The Senate’s education committee, led by state Sen. Teresa Ruiz (D-Essex), yesterday held a two-hour hearing on her newly filed bill, which would rewrite the nearly 20-year-old charter-school law.
The bill would, most notably, create a new board in addition to the state to serve as an authorizing agency that would review and approve new charter applicants, then monitor their performance.
In addition, it would set up a process for filing charter applications, with specific plans, in individual school districts, as opposed to the statewide canvassing that happens now.
But the bill is just one of a handful in the Legislature seeking changes to the law. While Ruiz’s stature in the state Senate gives her legislation a head start, she said yesterday that there is a long way to go in gaining a consensus.

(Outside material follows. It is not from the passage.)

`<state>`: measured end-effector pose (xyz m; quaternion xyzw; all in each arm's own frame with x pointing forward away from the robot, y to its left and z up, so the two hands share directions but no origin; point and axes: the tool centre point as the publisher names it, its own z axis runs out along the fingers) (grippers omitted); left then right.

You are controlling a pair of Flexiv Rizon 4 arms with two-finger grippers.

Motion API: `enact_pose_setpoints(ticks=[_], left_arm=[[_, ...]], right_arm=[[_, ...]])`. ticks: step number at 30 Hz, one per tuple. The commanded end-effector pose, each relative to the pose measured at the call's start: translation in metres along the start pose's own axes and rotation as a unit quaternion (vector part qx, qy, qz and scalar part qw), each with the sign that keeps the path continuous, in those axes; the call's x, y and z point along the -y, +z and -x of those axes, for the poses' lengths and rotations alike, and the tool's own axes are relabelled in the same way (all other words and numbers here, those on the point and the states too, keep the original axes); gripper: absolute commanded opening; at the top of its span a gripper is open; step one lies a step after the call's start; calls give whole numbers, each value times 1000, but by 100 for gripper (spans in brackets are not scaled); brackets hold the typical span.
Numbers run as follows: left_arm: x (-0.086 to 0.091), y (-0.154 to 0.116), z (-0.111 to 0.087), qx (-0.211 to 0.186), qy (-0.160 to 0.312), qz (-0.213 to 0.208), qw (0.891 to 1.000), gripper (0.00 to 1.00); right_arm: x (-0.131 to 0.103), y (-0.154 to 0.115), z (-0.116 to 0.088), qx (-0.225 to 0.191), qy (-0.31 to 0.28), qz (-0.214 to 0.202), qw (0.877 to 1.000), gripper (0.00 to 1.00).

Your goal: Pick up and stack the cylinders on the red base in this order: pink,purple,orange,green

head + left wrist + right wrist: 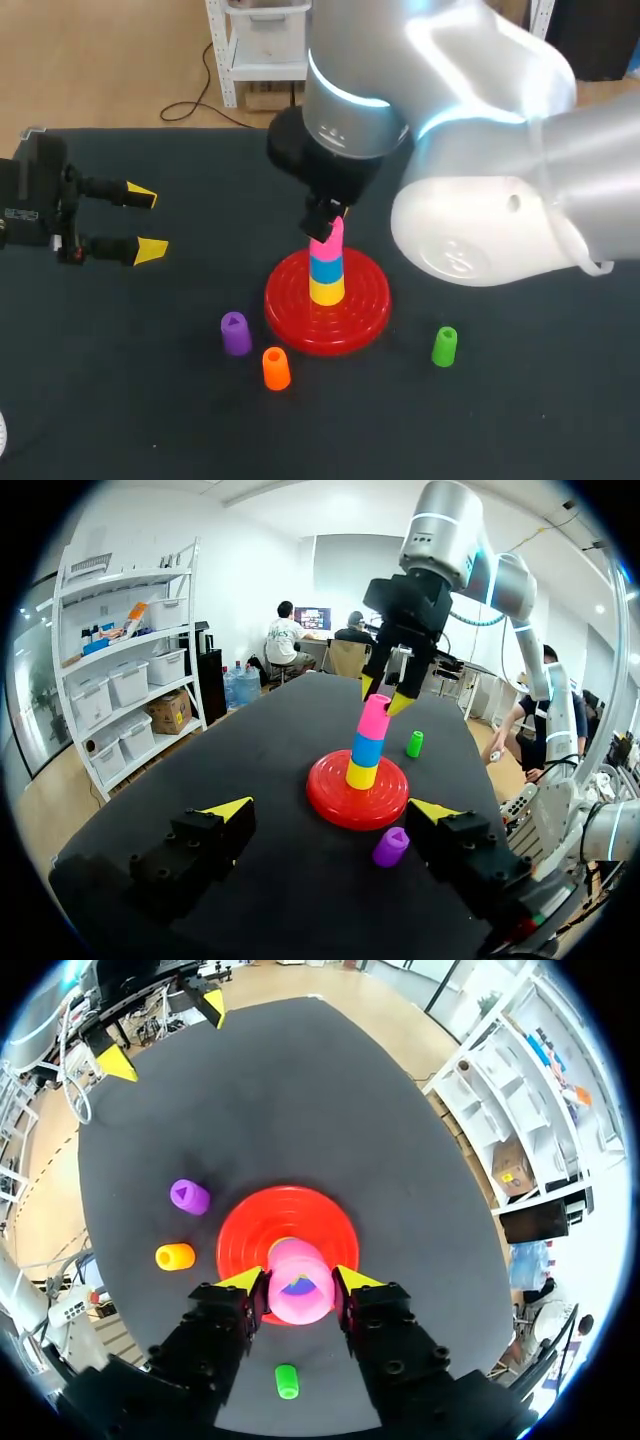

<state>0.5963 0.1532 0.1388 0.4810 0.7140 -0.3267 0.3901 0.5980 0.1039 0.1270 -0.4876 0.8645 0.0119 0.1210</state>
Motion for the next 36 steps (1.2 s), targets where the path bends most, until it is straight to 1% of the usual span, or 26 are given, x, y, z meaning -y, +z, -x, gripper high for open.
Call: enact_pose_setpoints(ticks=[1,6,10,13,14,15,16,17,20,26,32,36], left_arm=[[0,0,-2,3,2,1,1000,100],[0,0,-2,3,2,1,1000,100],[0,0,-2,3,2,1,1000,100],[0,0,-2,3,2,1,1000,100],[0,0,-2,3,2,1,1000,100],[0,0,-2,3,2,1,1000,100],[0,0,-2,3,2,1,1000,100],[0,0,-2,3,2,1,1000,100],[0,0,-2,3,2,1,1000,100],[0,0,-2,3,2,1,1000,100],[0,0,-2,3,2,1,1000,100],[0,0,-2,3,2,1,1000,100]], right_arm=[[-2,25,-2,-4,0,-2,1000,0],[1,29,2,-18,-10,-7,1000,0],[4,29,7,-17,-11,-15,1000,0],[1,28,6,-16,-10,-10,1000,0],[0,28,5,-15,-9,-9,1000,2],[-3,26,3,-8,-12,-7,1000,35],[-5,24,3,-5,-12,-2,1000,43],[-8,20,1,-1,-12,5,1000,100],[-12,8,1,13,-7,17,1000,100],[-15,-17,3,41,-14,19,999,100],[-16,-44,10,71,-23,4,997,100],[-18,-56,16,76,-25,2,997,100]])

“This is just a start of the conversation,” she said at the close of the hearing.
Asked later what comes next, Ruiz said: “This will be months. We can’t rush this.”
Already months, if not years, in the works, Ruiz’s bill is a mix of ideas that have been long-discussed and couple of provisions that have been fiercely resisted.
For instance, the proposal for a separate authorizing board has been pushed for years by a number of groups, including the state’s charter-school advocates. A similar bill came before Ruiz’s committee three years ago.
But there is hardly consensus about even that, and it has faced resistance from the Christie administration, which says the existing procedure – with the state education commissioner and the state Department of Education making the final decision on charter applications -- works just fine.
Notably absent from Ruiz’s bill is also any provision that would give local communities a definitive say on charter applications, a principle long pushed by some district leaders and advocates. The legislation only calls for public hearings on any new proposals.
Yesterday’s hearing added little new to the debate, but not for lack of trying.
On one side, a number of advocacy groups raised alarms about the growth of charters in the state, and the impact they have had on district public schools.
The Education Law Center, the Newark-based advocacy group, brought some new evidence indicating that the state’s long-standing count of 80-plus charters vastly undercounts the actual number of charter schools in New Jersey.
It said in a press release and again in testimony before the Senate committee that the state itself acknowledged in recent legal arguments that 23 of its approved charters encompassed more than one school, and it put the count at closer to 130 separate charter schools in the state.
Other critics called on state officials to get a better handle on the spread of charter schools – and especially charter networks -- in New Jersey.
The president of the New Jersey Education Association, the teachers union, said the proliferation of those large nationwide networks has changed the mission of charters from their early days as local incubators of school innovation.
“With that development, (the local mission) has been pushed aside to a more corporate model,” said Wendell Steinhauer. “There should be no question that public funds go to public education and not private profit.”
Steinhauer called for a moratorium on new charter approvals and the creation of a state commission to study their rapid growth in the state.
But there were plenty of defenders of the charters, as well, including representatives of the state’s charter school association, along with an array of local school leaders and advocacy groups who contended that charter schools had shown clear advantages over district schools.
“There have been remarkable successes,” said Michael Lilley, executive director of Better Education for Kids, an advocacy group. “Those are the facts, and they speak for themselves.”
Several of charter school advocates raised issues not addressed in the proposed bill, including what they describe as chronic underfunding of their schools under existing law and the lack of any fiscal aid for charter-school facilities.
“It’s the elephant in the room, the lack of funding equity for charter schools,” said Donna Siminski, director of policy for the New Jersey Charter Schools Association.
Paul Josephson, a trustee of the Princeton Charter School, said his school has not seen an increase in state funding for three years, despite rising costs.
Ruiz said after the hearing that her bill remained a “work in progress,” including addressing the issue of how charter schools are funded.
While Ruiz didn’t call for additional funding specifically, she said the existing practice of asking school districts to make payments directly to charters may need to be reconsidered – including whether the state should fund the charter schools directly.
“We need to figure out a better way of doing that,” she said, adding “Everything is under discussion under the context of this bill.”